Go through the data below and return each line where the string "thing" occurs.
***
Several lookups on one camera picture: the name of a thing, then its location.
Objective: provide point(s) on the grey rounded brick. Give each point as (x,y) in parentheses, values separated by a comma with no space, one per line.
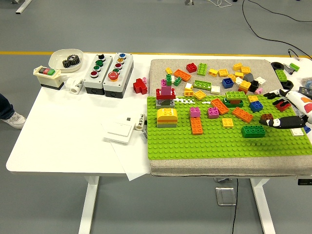
(248,77)

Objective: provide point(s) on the grey base brick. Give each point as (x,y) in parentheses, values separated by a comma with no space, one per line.
(159,104)

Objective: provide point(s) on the blue two-by-two brick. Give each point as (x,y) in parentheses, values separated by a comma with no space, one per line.
(228,83)
(256,106)

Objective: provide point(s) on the small yellow brick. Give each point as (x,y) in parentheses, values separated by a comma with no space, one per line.
(232,77)
(212,72)
(169,71)
(245,70)
(237,66)
(239,74)

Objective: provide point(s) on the white wall switch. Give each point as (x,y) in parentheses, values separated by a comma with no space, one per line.
(119,131)

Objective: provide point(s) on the small lime brick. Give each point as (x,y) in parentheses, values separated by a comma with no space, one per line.
(294,66)

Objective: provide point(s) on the red sloped two-by-two brick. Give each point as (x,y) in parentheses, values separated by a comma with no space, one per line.
(285,106)

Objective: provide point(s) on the white table leg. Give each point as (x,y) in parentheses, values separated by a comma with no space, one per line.
(89,207)
(263,207)

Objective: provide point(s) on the small grey device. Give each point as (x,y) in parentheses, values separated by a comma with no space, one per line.
(288,69)

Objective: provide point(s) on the grey-olive brick layer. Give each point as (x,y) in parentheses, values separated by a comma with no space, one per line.
(167,125)

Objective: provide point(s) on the green studded baseplate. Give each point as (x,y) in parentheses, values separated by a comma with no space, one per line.
(170,146)

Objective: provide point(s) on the thin orange brick layer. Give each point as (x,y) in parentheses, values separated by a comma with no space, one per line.
(167,121)

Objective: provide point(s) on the white two-by-two plate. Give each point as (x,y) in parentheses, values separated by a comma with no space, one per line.
(298,132)
(215,89)

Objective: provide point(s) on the yellow two-by-two brick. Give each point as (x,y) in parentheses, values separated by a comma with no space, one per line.
(245,84)

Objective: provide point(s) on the narrow white brick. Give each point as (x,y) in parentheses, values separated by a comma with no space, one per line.
(173,79)

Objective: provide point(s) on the white printed label strip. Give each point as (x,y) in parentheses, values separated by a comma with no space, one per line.
(144,136)

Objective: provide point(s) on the tall pink brick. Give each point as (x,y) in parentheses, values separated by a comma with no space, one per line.
(166,90)

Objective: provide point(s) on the dark green arch brick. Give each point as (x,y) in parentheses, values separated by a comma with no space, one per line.
(228,103)

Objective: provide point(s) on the red brick under yellow brick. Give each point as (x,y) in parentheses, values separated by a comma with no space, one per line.
(242,91)

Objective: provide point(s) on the lime two-by-four brick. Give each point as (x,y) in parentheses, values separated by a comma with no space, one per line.
(202,69)
(236,95)

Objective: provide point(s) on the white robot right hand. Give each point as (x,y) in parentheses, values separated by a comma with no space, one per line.
(299,104)

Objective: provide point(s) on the metal floor socket box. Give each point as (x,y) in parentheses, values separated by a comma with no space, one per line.
(225,196)

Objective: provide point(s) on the red arch brick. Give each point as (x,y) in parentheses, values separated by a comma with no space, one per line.
(159,94)

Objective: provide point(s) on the white paper sheet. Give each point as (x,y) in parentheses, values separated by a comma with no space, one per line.
(131,161)

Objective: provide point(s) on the small pink brick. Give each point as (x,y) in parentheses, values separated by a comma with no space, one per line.
(145,80)
(259,91)

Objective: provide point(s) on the grey-brown cushion mat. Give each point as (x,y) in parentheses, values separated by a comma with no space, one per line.
(182,168)

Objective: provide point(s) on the small red-brown brick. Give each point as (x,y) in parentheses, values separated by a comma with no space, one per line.
(236,101)

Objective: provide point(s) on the pink two-by-two brick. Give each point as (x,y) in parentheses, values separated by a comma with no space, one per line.
(195,112)

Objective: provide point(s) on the lime two-by-four plate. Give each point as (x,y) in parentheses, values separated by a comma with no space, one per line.
(202,84)

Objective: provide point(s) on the magenta two-by-two brick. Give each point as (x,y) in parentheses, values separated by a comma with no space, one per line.
(213,113)

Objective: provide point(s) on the black metal gear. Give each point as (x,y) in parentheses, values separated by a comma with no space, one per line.
(70,62)

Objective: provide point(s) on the yellow domed brick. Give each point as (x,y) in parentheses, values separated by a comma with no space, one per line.
(167,112)

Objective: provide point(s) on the small white brick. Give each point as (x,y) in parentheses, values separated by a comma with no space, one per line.
(261,80)
(239,81)

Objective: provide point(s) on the red cross-shaped brick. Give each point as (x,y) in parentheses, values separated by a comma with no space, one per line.
(139,86)

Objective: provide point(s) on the yellow sloped brick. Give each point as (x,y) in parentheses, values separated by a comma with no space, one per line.
(188,86)

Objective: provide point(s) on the dark green two-by-four brick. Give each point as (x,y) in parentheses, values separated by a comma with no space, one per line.
(253,131)

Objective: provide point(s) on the small blue brick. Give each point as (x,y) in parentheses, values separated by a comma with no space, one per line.
(307,129)

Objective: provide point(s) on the cream red-green switch box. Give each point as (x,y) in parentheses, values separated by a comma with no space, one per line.
(48,78)

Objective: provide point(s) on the small green brick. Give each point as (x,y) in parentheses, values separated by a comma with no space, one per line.
(178,81)

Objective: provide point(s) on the grey four-button control box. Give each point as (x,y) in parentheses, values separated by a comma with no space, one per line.
(93,83)

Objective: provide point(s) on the grey emergency-stop control box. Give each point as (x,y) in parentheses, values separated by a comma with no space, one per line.
(114,86)

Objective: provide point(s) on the yellow printed brick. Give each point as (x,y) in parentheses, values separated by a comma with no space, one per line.
(189,93)

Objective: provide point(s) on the orange two-by-four brick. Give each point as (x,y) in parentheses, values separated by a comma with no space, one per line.
(196,126)
(220,106)
(242,114)
(182,75)

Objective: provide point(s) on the white plastic bowl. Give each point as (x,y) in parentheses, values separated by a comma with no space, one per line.
(57,58)

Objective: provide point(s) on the black table height controller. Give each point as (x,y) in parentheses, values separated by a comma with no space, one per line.
(304,182)

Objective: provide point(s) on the black brick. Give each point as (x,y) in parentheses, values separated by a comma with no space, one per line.
(254,85)

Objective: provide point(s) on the white background table foot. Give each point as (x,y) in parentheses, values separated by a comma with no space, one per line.
(23,6)

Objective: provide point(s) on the plastic bag with blue parts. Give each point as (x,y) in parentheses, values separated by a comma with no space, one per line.
(307,83)

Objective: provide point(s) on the yellow two-by-two plate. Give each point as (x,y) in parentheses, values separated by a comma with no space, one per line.
(200,95)
(223,72)
(253,98)
(228,122)

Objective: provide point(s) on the black button device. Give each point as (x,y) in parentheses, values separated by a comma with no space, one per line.
(306,90)

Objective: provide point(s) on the brown two-by-two brick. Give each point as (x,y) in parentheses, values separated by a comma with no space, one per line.
(267,117)

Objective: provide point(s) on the tall green narrow brick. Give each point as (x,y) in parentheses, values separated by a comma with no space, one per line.
(169,79)

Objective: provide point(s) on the labelled white pipe fitting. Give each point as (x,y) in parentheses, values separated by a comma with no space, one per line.
(140,120)

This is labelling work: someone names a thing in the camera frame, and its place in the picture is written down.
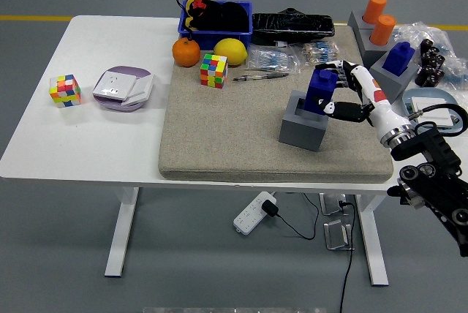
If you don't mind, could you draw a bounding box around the blue plastic bin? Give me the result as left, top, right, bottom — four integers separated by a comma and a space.
177, 0, 254, 52

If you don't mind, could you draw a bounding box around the black round pouch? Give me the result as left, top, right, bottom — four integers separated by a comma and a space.
218, 1, 250, 32

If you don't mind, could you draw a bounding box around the bag of blue resistors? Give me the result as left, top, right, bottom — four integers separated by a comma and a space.
244, 44, 303, 75

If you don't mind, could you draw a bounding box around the yellow lemon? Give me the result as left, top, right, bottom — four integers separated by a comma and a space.
213, 37, 249, 67

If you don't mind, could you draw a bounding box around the black yellow strapped pouch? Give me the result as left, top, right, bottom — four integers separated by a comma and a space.
171, 0, 221, 34

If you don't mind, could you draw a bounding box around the black wrapped long object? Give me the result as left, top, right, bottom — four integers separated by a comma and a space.
250, 7, 336, 46

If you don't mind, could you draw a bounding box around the black adapter cable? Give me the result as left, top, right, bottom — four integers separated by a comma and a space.
274, 192, 321, 241

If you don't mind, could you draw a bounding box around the light blue plate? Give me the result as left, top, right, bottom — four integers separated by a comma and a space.
401, 88, 466, 135

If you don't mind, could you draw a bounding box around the white wall switch panel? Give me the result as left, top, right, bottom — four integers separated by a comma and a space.
120, 73, 154, 106
411, 96, 454, 128

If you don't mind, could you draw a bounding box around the bag of brown resistors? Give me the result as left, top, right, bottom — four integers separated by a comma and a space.
288, 40, 343, 67

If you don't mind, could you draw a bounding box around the multicoloured magic cube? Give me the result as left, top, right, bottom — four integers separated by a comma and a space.
49, 73, 82, 109
199, 53, 229, 90

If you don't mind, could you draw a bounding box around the grey cube seal holder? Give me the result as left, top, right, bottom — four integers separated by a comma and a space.
369, 51, 420, 105
278, 89, 330, 152
347, 10, 377, 32
353, 23, 398, 72

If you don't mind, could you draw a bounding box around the orange fruit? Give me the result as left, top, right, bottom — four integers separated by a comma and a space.
172, 37, 202, 68

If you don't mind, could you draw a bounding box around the black plug adapter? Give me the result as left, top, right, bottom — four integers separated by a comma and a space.
261, 199, 279, 217

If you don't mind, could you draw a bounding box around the orange cylinder seal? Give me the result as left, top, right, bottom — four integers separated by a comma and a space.
362, 0, 388, 25
369, 14, 397, 46

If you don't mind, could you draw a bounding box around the white power strip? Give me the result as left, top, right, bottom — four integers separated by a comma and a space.
233, 191, 277, 235

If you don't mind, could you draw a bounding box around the white table leg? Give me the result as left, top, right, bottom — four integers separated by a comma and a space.
355, 192, 390, 287
104, 185, 140, 278

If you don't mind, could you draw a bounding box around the white wall socket panel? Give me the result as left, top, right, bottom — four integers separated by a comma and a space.
92, 71, 138, 101

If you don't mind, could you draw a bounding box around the grey-brown mat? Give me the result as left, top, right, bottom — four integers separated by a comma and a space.
157, 24, 395, 184

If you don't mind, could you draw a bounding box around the black dotted knobs bundle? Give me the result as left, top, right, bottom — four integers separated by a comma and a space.
415, 38, 446, 88

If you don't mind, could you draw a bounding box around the black power cable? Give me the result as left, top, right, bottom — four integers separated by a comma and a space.
338, 199, 358, 313

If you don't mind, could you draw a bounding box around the transparent black pen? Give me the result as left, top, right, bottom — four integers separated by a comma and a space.
233, 71, 290, 83

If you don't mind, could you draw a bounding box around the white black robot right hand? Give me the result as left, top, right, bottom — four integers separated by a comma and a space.
314, 59, 412, 142

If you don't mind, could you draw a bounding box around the clear plastic bag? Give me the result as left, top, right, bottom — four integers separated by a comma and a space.
393, 22, 468, 91

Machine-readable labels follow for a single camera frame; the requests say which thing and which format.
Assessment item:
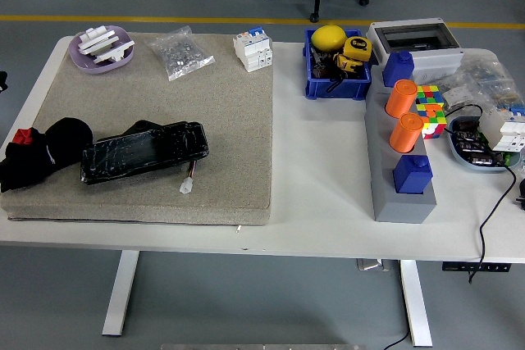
***
--- Exercise response ---
Several lookups on one camera picture: the name of a thing, then its location.
This is labelling work: someone names a thing in the camera frame, and its place in the picture is written down.
Machine-readable labels follow for a single camera frame; the requests say which thing and which format.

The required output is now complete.